A 4-6 week quarantine in a separate tank with prophylactic treatment costs $75-250 to set up and prevents 95% of disease outbreaks. The math is overwhelming.
A 10-20 gallon tank, bare-bottom (no substrate - easier to medicate and clean), with a sponge filter cycled in advance, heater, and a few PVC pipe sections for hiding. Total cost: $75-150 for the equipment, plus $20-30 for cycled bio-media from your display.
Salinity (saltwater) or hardness (freshwater) and temperature should match your display tank within 0.001 SG or ±1°F. Sudden parameter shifts during quarantine compound the stress fish are already under from shipping.

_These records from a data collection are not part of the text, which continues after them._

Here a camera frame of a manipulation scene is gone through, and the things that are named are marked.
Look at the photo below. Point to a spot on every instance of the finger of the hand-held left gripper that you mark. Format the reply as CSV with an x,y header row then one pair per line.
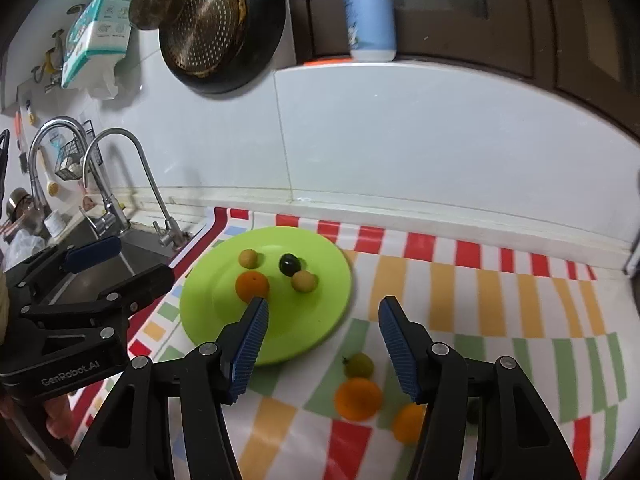
x,y
95,252
145,281

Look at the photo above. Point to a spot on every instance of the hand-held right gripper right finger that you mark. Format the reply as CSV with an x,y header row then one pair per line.
x,y
397,350

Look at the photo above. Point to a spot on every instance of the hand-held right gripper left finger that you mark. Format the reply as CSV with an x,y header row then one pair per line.
x,y
248,342

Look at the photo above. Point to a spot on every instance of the small green fruit with stem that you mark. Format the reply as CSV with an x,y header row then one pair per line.
x,y
359,365

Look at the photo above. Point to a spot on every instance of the green plate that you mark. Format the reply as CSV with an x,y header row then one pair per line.
x,y
305,320

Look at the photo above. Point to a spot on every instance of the orange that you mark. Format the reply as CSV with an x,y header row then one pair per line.
x,y
251,284
357,399
407,422

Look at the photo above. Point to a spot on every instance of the person's left hand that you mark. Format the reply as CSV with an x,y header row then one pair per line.
x,y
60,417

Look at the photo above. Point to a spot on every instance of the steel sink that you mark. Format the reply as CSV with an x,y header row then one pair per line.
x,y
135,260

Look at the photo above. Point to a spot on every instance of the small yellow-green fruit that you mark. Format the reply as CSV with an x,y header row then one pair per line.
x,y
248,258
304,281

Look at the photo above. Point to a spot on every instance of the dark grape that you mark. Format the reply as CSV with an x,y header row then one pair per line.
x,y
289,264

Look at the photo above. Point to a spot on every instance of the steel pot with lid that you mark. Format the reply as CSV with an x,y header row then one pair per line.
x,y
19,204

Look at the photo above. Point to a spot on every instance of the tall chrome gooseneck faucet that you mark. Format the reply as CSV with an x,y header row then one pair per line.
x,y
145,170

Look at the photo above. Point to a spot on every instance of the striped colourful tablecloth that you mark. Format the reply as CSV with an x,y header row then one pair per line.
x,y
500,320

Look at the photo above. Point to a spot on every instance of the chrome kitchen faucet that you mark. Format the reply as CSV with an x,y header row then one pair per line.
x,y
37,145

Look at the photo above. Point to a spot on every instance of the green and white tissue pack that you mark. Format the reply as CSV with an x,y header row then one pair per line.
x,y
97,35

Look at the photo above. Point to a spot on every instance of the brass colander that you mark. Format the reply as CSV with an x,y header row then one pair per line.
x,y
205,30

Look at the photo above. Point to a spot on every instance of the brass ladle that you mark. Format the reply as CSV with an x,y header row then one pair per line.
x,y
155,4

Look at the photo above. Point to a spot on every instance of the black wok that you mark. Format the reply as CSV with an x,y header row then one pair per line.
x,y
260,25

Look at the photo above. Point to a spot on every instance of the blue and white bottle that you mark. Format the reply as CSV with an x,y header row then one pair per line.
x,y
370,10

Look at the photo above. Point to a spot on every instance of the dark brown window frame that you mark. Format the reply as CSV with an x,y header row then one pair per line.
x,y
525,20

New marine fish: drip 90+ minutes. New freshwater: 30-60 minutes. Net the fish into the QT - never pour shipping water in.
Marine: dose Cupramine or Copper Power to 0.40-0.50 ppm over 24-48 hours, maintain for 14-30 days. Test daily with a Hanna or Salifert copper kit. Freshwater: raise temperature to 86°F and treat with general cure (praziquantel + metronidazole) for 7 days.
Watch for spots (ich), gold dust (velvet), labored breathing (gill flukes), white stringy poop (internal parasites), refusal to eat, fin clamping. Any symptom triggers a second treatment cycle and extends quarantine.
For ich-only quarantine: move the fish to a fresh tank every 72 hours for 14 days (4 transfers total). The 72-hour cycle interrupts ich's life cycle without copper. Suitable for invertebrate-friendly quarantine but more labor-intensive.
After 4-6 weeks of zero symptoms and a final week off medication, do a full water change in the QT to flush copper, drip-acclimate the fish to display parameters, and net into the display tank.